Objective:

To discuss PD GENEration participant demographic features and genetic variants in the South Florida area.

Background:

PD GENEration is an ongoing, multi-center study that tests for seven of the most common genes associated with Parkinson’s disease (PD). These include GBA, LRRK2, PRKN, SNCA, PINK1, PARK7, and VPS35. Current findings from PD GENEration are comprised of a primary non-Hispanic/Latino population (83%) vs 13% Hispanic/Latino, with a 12.9% yield of reportable variants.

Design/Methods:

Between January 2021 and August 2025, 730 patients from the University of Miami were screened for enrollment in PD GENEration.

Results:

A total of 730 patients were enrolled between January 2021 and August 2025. 467 (64%) were male, and 263 (36%) female. Of these patients, 49.7% were Hispanic or Latino and 47% were non-Hispanic/Latino, with the following demographics: 89.5% White, 3.3% Black or African American, 1.8% Asian, 1.8% more than one race, and 0.1% Pacific Islander.

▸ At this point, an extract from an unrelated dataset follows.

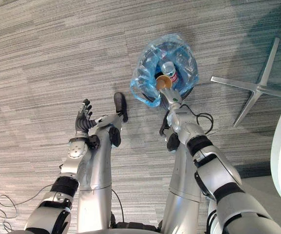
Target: Gather rubbish on tea table into small bin, then transfer packed bag to large trash can.
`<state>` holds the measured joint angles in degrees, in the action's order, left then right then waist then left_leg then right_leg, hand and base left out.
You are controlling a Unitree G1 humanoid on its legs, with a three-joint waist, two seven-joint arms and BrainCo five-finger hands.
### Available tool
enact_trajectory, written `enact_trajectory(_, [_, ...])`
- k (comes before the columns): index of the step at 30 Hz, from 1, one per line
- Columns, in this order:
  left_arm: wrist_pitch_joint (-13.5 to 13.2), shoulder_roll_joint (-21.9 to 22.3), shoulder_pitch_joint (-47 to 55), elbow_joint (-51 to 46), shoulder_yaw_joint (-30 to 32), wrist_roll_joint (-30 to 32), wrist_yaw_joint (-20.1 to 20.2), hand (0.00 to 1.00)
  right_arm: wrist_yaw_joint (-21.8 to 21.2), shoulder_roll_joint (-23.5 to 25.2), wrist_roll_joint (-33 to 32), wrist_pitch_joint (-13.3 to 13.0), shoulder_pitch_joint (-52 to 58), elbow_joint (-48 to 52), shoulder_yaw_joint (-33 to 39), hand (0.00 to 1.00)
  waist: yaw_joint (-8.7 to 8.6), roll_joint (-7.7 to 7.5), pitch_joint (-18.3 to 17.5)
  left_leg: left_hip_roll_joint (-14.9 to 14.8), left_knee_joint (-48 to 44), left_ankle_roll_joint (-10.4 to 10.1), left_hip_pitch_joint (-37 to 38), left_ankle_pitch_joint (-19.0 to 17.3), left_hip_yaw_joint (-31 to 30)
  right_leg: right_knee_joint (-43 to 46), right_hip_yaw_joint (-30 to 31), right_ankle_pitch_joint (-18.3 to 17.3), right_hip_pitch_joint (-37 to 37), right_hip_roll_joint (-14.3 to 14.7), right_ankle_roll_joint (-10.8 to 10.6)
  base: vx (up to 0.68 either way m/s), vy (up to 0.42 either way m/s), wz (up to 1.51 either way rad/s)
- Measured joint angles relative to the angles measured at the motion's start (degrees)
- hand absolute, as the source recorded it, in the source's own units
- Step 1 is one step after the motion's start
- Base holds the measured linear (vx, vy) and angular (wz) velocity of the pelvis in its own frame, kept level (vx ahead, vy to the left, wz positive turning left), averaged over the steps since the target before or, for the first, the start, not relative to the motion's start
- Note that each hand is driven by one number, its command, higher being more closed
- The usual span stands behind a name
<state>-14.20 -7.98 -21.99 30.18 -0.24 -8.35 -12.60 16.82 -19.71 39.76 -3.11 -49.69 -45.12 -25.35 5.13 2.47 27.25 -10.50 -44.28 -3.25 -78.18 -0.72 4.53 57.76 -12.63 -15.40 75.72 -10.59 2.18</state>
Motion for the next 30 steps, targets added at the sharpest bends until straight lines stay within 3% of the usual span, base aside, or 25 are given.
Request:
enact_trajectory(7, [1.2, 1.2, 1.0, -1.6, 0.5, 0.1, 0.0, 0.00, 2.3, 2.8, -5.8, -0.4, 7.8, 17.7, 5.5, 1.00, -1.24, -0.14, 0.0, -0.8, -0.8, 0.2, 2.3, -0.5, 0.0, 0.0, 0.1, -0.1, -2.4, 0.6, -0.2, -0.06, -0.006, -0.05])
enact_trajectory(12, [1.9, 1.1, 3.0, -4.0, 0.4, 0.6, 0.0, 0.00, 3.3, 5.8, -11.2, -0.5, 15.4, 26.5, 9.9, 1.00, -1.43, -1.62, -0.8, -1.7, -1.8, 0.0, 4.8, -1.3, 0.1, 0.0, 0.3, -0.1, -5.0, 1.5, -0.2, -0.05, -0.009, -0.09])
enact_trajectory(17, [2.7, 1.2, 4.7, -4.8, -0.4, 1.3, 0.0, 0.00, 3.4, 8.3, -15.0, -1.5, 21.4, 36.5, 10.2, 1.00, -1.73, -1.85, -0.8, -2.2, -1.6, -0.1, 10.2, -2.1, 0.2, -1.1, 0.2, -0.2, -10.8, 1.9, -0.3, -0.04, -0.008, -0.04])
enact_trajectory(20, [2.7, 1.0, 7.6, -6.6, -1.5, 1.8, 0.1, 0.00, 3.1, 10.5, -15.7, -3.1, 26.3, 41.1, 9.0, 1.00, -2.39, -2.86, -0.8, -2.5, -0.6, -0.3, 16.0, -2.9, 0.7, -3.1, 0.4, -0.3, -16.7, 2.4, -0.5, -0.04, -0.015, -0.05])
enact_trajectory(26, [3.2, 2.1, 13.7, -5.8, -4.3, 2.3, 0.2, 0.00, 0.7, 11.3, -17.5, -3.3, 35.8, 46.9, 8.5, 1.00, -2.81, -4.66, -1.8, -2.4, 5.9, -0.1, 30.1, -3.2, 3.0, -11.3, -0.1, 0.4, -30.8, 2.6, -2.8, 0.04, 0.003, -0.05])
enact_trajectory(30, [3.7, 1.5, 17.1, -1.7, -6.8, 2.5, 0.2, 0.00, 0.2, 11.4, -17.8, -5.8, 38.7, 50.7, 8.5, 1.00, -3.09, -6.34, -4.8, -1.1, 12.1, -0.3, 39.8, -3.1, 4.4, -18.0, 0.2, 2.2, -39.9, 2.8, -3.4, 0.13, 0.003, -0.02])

Race was either not reported or unknown in 3.5% of patients. There was no known family history in 61% of patients, and 9% of the enrollment group had undergone DBS. A total of 17.5% were carriers for genetic variants; 9.2% GBA, followed by LRRK2 in 5.4%, PRKN 2.3%, and VPS35 0.2%. Variants in more than one gene were identified in LRRK2 and PRKN (0.2%), and GBA and LRRK2 (0.2%). 82.3% had negative genetic testing. In the DBS sub-group, 26% had positive genetic testing: 4 with GBA, 3 LRRK2, 3 PRKN, and 1 with both GBA and LRRK2.

Conclusions:

Our South Florida cohort, predominantly Hispanic/Latino, contrasts with the broader North American PD GENEration demographics yet demonstrated similar frequencies of reportable genetic variants but a higher overall positivity rate (17.5 vs. 12.9%), with an even higher rate in our DBS population (26%). As in the broader cohort, GBA, LRRK2, and PRKN were the most common genetic mutations identified.